Teaching the concept of spreadsheets is totally possible without teaching students products of whatever specific corporation donates the most money or free licenses.
Not to mention, Microsoft Office has supported the LibreOffice native formats nearly perfectly for almost a decade now, because some governments mandate OpenDocument formats over Microsoft ones. In fact, since at least Office 2013, you can configure Office to use those formats by default.
Excel is a far different beast than what Libre Calc offers, and then what Google Sheets offers. It has some formulas that are exclusive (mind you Liber likely has some that Excel no longer has), outside of startups it is effectively the industry standard as well and is used in all kinds of industries and roles.
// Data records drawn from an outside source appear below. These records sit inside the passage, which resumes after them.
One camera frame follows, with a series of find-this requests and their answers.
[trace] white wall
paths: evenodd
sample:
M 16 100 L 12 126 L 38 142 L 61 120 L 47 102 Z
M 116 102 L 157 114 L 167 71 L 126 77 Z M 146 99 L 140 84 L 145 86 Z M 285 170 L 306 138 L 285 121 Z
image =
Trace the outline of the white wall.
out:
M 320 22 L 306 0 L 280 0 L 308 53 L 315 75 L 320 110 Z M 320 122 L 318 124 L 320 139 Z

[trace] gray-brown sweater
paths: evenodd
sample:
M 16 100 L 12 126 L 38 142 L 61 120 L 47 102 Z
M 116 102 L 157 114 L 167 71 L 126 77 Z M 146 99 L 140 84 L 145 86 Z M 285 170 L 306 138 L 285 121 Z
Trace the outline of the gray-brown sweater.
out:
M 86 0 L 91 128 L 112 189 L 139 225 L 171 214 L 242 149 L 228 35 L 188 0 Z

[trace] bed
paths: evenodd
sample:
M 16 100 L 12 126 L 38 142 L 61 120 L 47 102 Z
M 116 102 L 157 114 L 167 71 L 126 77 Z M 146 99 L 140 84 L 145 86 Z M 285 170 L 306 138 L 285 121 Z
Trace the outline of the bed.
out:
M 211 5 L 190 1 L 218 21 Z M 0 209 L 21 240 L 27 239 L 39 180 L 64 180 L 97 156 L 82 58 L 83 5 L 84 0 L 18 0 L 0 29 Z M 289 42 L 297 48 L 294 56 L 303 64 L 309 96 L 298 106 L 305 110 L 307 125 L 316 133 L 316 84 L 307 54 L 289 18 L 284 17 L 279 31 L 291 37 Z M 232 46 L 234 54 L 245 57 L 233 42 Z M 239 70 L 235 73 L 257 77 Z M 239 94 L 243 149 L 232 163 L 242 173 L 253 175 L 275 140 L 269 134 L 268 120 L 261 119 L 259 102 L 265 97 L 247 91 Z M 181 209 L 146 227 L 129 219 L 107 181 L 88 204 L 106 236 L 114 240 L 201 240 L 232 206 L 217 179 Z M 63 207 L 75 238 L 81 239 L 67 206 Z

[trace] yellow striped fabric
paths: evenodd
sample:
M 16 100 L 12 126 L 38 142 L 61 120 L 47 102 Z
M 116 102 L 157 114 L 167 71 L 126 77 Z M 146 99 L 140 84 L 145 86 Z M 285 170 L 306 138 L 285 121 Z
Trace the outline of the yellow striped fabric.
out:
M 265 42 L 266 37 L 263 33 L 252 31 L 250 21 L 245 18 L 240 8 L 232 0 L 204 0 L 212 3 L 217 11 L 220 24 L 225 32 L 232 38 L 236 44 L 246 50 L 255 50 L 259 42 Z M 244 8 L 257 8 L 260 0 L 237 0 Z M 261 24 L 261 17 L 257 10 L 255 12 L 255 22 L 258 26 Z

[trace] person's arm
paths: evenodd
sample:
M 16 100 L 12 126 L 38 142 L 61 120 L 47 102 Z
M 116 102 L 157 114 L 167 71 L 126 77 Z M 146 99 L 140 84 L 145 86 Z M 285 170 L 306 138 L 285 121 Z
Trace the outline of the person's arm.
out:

Libre also has different features than Excel which has different features than Sheets, etc, but Excel is the "standard". You're going to see Excel far more than Sheets in the workplace and I've never seen a job listing mention Libre Calc.
I know Excel, I started at a startup 4 months ago using Sheets, the first few weeks I had to 'unlearn' half of what I knew and try and figure out how to do similar in Sheets. If I only knew sheets, I'd probably have been even more lost going to Excel because Microsoft doesn't hold your hand like Sheets does with every formula you start to type. I'm guessing something like Libre Calc is worse than Excel and Sheets in that regard.
>Teaching the concept of spreadsheets is totally possible
Sure, but teaching someone to drive a 4-cylinder automatic driver's ed car doesn't prepare them to say operate a manual tri-axle or a an excavator. Sure they understand steering, acceleration and stopping, but all of the unique mechanics of say Excel are different than random free software.
My wife is a high school teacher, the stuff those kids are doing now in class is
beyond anything I did the first decade I worked in an office. I'm 37, high school education of today in no way resembles the high school experience I had - a subset of kids are even graduating high school and simultaneously completing an associates now.
Google Sheets also has formulas Excel doesn't (QUERY, IMPORTHTML, IMPORTDATA, etc.), and IIRC it does arrays differently. (I haven't used Excel much, so I'm not entirely sure about that one.)
You must’ve been lucky, because using existing formatted spreadsheets and docs with Libreoffice always has and always will be a hit or miss proposition. It’s not LO’s fault, but you are clearly an outlier.